What you need to do:
Exactly the lines from the beginning of the records to the line with "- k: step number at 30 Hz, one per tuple", both ends included, are to be given again, and pictures are to be left out.

Stored data:
========================================

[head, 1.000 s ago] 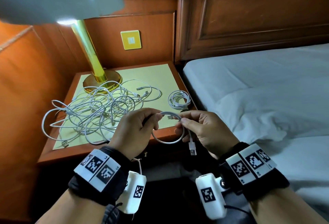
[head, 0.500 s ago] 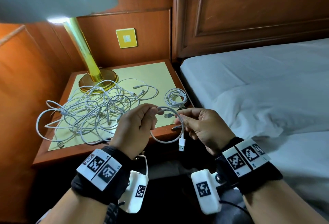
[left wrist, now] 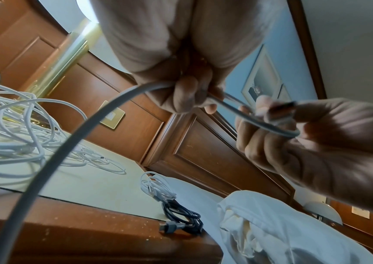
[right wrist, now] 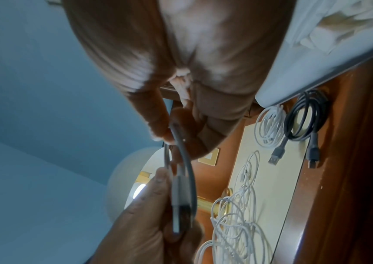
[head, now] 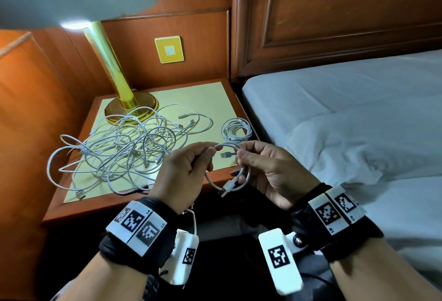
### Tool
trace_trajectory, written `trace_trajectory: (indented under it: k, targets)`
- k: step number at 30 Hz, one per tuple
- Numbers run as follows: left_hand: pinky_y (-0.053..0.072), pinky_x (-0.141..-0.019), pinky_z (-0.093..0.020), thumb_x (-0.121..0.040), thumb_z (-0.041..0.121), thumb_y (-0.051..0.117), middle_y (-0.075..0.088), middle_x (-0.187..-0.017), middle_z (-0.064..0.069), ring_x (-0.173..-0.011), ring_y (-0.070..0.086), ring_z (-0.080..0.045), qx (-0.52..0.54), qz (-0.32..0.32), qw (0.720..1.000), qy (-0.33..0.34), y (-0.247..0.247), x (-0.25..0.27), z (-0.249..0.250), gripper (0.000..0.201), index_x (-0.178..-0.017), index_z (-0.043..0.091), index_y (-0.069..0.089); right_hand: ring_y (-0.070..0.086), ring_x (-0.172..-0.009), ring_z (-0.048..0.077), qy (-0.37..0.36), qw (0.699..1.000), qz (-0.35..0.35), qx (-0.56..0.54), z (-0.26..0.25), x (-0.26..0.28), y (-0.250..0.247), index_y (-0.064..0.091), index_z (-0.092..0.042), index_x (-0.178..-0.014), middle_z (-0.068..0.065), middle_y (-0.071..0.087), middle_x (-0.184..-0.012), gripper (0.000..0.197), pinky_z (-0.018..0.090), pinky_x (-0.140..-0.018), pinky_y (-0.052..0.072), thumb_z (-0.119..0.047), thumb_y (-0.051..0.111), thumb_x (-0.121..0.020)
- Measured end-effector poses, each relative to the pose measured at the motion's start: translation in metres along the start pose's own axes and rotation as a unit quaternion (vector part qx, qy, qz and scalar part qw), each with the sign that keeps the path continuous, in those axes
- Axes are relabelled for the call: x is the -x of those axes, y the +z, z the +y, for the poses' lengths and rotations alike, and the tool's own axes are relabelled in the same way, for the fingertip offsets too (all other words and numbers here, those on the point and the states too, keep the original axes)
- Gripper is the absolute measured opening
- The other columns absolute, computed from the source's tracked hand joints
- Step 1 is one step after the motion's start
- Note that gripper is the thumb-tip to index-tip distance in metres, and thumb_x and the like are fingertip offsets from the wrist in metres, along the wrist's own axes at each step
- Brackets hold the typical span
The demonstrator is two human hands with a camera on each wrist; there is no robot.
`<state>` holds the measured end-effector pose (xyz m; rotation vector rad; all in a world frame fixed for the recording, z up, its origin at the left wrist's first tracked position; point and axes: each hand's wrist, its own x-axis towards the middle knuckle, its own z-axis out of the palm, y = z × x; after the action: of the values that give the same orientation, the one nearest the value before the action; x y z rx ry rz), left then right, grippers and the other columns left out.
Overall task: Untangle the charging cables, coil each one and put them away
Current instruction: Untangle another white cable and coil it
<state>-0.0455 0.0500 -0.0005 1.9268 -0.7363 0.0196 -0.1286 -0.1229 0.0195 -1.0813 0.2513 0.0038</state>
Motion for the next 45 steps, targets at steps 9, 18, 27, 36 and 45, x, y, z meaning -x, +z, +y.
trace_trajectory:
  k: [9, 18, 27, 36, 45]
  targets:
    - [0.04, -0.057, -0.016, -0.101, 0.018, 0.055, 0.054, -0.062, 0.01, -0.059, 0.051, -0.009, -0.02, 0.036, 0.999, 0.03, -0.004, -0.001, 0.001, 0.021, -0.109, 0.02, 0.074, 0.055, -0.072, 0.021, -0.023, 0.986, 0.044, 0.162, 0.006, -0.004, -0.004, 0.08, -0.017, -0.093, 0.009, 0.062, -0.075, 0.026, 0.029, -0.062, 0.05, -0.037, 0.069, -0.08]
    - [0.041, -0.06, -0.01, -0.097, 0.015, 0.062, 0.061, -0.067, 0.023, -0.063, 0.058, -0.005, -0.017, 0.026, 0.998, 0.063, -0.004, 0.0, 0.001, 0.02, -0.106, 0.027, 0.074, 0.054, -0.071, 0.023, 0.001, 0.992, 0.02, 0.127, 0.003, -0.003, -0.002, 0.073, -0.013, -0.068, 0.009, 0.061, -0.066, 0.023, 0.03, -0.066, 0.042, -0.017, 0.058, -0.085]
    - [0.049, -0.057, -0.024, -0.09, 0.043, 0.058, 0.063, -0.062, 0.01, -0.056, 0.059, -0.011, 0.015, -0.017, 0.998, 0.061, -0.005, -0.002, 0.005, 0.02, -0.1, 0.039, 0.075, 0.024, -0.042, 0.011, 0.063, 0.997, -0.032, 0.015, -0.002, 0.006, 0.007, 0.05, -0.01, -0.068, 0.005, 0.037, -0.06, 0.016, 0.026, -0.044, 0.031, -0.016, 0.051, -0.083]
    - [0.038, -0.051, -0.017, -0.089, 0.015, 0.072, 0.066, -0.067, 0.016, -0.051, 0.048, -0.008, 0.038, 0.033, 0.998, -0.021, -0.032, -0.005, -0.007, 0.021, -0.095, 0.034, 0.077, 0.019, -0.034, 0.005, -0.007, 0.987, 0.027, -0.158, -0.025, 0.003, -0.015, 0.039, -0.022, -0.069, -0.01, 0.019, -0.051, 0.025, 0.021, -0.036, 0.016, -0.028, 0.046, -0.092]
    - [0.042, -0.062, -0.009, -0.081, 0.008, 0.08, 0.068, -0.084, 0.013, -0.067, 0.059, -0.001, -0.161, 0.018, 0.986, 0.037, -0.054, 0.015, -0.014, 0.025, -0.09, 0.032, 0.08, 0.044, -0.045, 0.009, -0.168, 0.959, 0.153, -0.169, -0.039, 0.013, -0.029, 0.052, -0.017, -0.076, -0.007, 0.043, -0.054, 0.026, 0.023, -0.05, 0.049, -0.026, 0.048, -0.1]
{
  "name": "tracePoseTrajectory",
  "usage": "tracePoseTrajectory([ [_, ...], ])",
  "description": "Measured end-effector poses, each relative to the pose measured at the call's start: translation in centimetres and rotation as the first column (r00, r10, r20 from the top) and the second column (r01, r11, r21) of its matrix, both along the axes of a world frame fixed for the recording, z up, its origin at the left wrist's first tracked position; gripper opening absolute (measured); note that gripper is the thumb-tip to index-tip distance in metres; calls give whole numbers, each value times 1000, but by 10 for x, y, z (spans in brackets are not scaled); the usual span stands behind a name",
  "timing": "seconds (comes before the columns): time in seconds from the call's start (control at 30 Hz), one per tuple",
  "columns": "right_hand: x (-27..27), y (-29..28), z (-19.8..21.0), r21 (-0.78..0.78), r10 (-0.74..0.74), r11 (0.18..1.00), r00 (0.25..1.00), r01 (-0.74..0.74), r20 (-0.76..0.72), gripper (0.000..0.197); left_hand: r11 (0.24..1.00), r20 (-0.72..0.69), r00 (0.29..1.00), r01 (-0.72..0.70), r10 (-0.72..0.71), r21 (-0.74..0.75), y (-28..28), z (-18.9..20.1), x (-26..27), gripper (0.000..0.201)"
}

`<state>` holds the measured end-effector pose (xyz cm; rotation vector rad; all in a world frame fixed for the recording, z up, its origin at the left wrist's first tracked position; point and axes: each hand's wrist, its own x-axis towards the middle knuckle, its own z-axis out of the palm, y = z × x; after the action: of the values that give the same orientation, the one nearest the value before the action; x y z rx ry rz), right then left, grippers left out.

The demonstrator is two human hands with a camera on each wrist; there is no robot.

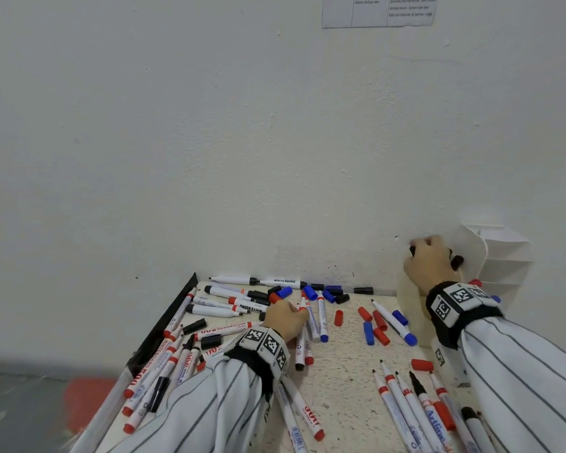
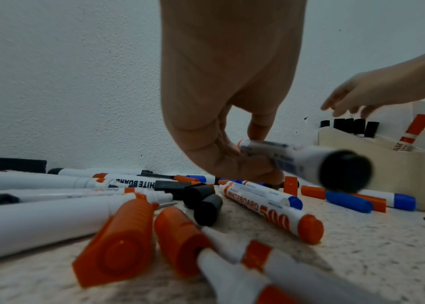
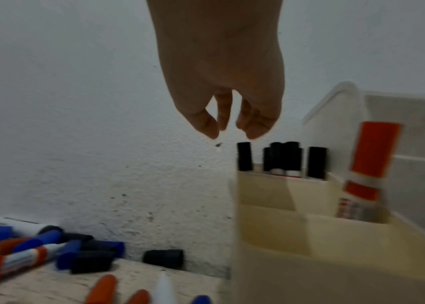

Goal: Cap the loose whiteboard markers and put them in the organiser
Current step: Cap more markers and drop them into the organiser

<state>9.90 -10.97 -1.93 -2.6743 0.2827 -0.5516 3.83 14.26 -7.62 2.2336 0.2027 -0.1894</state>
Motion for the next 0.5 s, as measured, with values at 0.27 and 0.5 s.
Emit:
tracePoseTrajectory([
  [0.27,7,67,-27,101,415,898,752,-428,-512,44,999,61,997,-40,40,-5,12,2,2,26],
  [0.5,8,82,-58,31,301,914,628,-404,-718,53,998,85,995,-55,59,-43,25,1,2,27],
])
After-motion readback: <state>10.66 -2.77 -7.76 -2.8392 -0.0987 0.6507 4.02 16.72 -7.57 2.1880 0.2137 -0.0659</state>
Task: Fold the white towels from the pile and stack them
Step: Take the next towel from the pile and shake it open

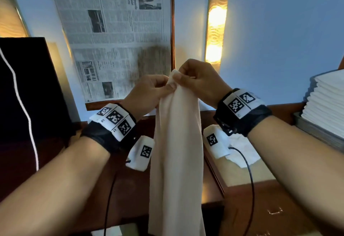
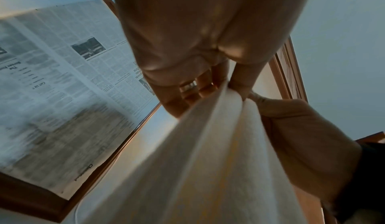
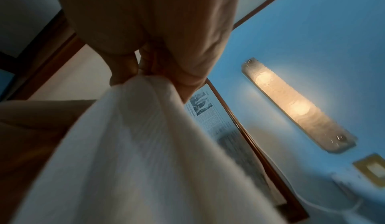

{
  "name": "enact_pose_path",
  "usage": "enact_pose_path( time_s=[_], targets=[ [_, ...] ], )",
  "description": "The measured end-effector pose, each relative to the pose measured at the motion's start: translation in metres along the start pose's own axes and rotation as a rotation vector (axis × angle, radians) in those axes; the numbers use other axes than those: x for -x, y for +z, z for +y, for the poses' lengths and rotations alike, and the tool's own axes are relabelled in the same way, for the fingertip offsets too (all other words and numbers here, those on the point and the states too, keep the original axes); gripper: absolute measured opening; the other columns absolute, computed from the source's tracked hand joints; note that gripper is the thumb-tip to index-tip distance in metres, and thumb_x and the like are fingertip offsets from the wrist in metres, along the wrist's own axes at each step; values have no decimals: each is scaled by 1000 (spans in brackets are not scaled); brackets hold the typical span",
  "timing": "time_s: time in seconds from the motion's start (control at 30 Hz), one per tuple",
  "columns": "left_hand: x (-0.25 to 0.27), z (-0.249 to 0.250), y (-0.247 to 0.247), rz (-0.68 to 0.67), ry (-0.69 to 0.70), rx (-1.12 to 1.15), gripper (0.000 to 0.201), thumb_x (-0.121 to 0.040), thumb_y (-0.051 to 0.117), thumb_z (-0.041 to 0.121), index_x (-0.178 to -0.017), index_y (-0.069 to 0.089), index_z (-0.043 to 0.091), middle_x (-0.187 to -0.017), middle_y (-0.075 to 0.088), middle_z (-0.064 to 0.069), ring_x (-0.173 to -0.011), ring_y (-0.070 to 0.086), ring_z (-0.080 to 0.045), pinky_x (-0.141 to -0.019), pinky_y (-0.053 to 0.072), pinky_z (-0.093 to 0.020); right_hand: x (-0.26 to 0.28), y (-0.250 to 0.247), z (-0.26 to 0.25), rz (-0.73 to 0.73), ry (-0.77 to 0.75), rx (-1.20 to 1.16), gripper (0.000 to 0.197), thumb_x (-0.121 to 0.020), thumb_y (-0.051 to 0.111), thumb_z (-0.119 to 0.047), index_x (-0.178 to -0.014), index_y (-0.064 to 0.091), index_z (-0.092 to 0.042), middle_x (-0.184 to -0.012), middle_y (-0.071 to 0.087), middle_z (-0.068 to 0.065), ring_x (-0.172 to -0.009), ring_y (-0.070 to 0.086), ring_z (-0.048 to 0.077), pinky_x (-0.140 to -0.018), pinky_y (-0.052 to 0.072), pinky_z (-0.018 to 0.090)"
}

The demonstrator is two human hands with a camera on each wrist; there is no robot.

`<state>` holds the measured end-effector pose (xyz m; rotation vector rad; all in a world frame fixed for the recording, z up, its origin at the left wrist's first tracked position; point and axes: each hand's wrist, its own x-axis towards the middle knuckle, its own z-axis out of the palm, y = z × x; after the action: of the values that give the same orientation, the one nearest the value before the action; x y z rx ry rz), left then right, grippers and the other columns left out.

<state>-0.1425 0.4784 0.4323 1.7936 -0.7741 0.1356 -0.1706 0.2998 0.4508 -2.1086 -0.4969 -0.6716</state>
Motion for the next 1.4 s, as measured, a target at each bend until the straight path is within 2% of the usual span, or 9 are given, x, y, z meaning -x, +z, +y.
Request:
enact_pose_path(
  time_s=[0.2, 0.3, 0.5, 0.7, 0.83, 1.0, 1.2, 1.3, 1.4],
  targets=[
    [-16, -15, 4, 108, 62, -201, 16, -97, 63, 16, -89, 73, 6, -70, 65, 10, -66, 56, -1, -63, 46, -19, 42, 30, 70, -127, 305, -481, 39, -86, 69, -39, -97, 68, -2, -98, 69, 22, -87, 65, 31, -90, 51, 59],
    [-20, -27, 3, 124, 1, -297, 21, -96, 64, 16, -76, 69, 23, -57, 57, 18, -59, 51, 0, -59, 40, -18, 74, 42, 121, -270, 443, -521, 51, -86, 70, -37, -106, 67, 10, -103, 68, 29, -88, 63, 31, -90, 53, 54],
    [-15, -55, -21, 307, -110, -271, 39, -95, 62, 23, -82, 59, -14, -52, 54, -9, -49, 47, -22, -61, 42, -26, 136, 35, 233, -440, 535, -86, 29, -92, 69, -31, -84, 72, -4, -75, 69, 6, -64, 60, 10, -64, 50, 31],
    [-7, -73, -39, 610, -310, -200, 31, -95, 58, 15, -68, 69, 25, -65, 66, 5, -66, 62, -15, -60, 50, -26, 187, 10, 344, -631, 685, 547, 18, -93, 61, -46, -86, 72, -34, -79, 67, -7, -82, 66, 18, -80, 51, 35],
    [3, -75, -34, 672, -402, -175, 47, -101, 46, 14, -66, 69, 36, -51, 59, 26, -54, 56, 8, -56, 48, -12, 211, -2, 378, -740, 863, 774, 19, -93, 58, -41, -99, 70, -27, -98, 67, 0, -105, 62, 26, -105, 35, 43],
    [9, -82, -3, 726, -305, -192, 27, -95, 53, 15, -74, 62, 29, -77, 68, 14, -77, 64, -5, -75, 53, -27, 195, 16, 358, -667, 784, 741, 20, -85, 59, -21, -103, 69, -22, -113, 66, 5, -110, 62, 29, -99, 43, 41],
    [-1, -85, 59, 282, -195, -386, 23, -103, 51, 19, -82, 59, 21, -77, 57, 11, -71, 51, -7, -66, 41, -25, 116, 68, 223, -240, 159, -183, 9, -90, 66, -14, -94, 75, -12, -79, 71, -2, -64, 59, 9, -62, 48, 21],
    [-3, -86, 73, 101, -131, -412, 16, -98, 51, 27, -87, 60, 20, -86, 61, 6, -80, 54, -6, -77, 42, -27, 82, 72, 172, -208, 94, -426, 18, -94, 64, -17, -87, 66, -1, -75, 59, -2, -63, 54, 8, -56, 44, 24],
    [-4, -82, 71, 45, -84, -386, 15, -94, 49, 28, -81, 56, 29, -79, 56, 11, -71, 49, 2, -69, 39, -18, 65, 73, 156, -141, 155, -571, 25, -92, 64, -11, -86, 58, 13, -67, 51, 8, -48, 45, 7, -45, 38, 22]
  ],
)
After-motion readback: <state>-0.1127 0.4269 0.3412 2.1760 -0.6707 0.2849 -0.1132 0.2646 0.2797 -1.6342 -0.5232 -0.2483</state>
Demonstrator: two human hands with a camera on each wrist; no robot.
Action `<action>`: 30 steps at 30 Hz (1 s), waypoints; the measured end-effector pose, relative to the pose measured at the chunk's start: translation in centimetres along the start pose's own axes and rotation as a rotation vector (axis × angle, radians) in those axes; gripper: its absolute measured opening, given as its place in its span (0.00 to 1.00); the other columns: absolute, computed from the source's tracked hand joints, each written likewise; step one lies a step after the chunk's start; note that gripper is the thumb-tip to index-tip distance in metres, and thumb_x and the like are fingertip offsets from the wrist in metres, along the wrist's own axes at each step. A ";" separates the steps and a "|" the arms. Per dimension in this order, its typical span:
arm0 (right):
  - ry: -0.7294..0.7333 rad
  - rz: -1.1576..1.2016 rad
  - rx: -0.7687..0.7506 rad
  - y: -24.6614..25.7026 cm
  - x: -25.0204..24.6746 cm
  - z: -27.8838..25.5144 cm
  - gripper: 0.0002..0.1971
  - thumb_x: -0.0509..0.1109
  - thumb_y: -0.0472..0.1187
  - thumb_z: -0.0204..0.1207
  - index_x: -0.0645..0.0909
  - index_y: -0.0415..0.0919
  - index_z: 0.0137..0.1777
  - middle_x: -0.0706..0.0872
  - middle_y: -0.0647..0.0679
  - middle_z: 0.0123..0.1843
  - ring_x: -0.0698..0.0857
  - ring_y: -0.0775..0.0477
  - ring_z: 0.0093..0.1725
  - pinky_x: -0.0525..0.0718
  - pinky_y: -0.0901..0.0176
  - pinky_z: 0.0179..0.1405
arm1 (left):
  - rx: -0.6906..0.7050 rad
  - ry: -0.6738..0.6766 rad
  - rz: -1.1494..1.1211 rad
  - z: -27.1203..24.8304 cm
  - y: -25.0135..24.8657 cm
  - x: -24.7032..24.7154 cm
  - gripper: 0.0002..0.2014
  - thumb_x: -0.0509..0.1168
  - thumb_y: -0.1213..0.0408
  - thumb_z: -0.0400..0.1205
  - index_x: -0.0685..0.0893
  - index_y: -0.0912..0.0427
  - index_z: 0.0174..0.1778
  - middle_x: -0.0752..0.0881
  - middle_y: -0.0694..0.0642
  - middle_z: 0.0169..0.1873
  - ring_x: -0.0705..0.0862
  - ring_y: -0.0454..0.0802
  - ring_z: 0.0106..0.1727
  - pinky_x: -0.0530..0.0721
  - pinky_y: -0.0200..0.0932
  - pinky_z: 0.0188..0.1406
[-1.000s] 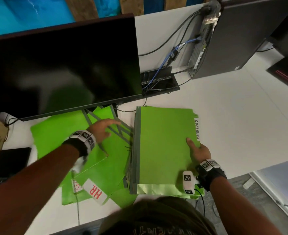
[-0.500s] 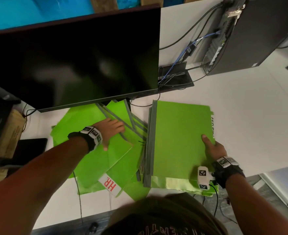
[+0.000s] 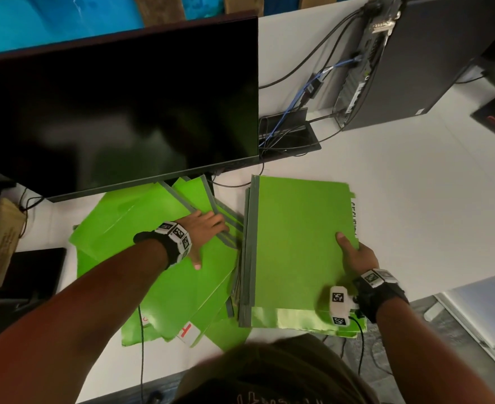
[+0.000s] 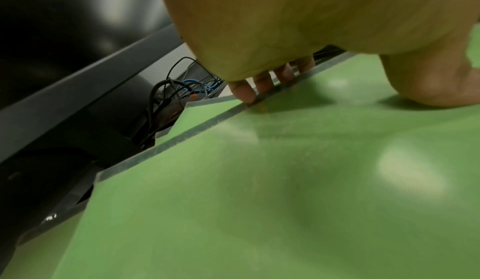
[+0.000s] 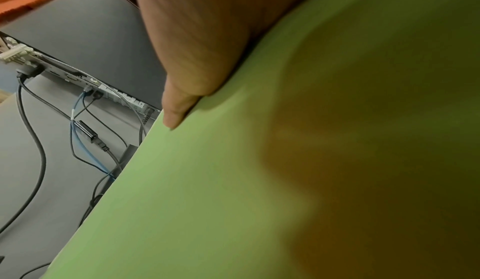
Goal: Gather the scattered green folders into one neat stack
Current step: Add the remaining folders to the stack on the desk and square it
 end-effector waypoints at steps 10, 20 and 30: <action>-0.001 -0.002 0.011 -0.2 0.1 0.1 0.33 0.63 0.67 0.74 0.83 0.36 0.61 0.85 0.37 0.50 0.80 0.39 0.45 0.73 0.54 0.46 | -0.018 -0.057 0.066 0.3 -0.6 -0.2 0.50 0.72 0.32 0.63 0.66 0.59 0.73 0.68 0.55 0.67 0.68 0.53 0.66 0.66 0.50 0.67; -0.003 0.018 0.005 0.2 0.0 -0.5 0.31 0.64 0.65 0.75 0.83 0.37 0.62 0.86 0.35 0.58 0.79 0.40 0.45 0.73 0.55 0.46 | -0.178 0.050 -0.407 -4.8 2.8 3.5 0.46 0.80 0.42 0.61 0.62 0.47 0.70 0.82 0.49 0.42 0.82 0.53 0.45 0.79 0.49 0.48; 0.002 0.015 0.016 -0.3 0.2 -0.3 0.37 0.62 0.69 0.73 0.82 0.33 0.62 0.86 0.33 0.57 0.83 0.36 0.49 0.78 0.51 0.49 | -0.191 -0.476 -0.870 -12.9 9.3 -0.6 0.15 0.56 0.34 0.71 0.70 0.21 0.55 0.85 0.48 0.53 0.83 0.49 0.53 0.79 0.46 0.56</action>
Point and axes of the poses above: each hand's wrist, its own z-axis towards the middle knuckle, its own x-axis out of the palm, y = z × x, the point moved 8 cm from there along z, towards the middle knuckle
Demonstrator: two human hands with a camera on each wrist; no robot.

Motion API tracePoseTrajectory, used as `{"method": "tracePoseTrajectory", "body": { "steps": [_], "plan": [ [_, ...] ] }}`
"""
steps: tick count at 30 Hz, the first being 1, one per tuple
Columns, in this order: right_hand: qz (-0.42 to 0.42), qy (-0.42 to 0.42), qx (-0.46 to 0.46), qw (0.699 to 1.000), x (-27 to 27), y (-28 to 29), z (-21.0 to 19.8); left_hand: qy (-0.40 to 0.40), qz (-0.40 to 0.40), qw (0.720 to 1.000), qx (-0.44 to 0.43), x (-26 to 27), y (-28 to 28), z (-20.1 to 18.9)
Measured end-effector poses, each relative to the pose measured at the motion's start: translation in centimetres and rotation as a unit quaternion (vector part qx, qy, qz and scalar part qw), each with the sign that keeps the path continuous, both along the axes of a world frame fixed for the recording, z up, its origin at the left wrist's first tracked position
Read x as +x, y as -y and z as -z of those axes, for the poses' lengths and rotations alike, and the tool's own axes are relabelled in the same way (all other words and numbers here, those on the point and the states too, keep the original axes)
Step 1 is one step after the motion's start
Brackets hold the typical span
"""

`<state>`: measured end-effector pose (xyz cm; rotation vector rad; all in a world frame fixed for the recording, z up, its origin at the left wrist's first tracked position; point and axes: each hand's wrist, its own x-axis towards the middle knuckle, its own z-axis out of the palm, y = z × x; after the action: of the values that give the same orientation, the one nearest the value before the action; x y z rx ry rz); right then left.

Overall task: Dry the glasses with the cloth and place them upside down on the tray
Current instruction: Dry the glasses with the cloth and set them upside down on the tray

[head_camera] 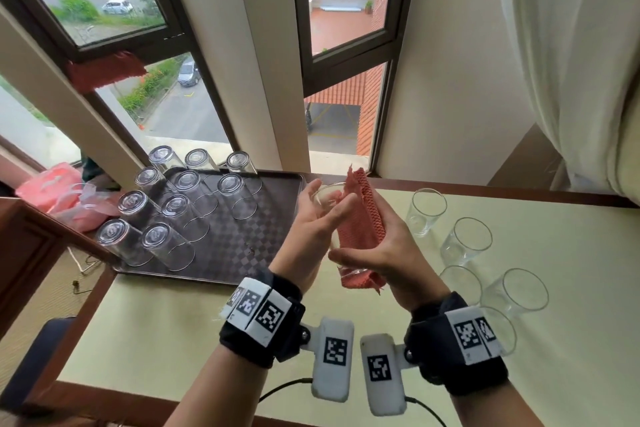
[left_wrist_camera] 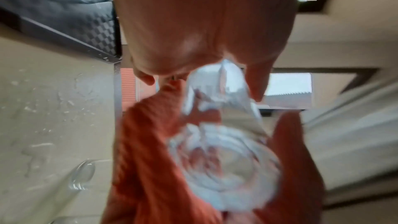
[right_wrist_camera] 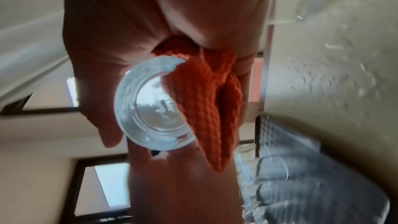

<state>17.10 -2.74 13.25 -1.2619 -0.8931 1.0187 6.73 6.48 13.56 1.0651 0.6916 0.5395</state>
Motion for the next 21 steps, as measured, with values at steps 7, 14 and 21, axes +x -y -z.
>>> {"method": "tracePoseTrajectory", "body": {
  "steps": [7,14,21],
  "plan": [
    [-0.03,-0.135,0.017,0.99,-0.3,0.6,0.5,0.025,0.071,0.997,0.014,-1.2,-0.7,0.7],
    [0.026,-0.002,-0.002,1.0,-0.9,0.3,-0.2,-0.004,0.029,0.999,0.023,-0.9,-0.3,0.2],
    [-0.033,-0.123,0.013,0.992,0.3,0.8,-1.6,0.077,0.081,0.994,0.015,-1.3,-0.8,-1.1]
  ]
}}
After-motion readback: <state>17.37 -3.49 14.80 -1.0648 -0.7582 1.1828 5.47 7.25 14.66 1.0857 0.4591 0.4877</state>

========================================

Task output:
[head, 1.000 s ago] 
[head, 0.500 s ago] 
[left wrist, now] 
[right wrist, now] 
[head, now] 
### Tool
trace_trajectory, written `trace_trajectory: (indented under it: k, targets)`
- k: step number at 30 Hz, one per tuple

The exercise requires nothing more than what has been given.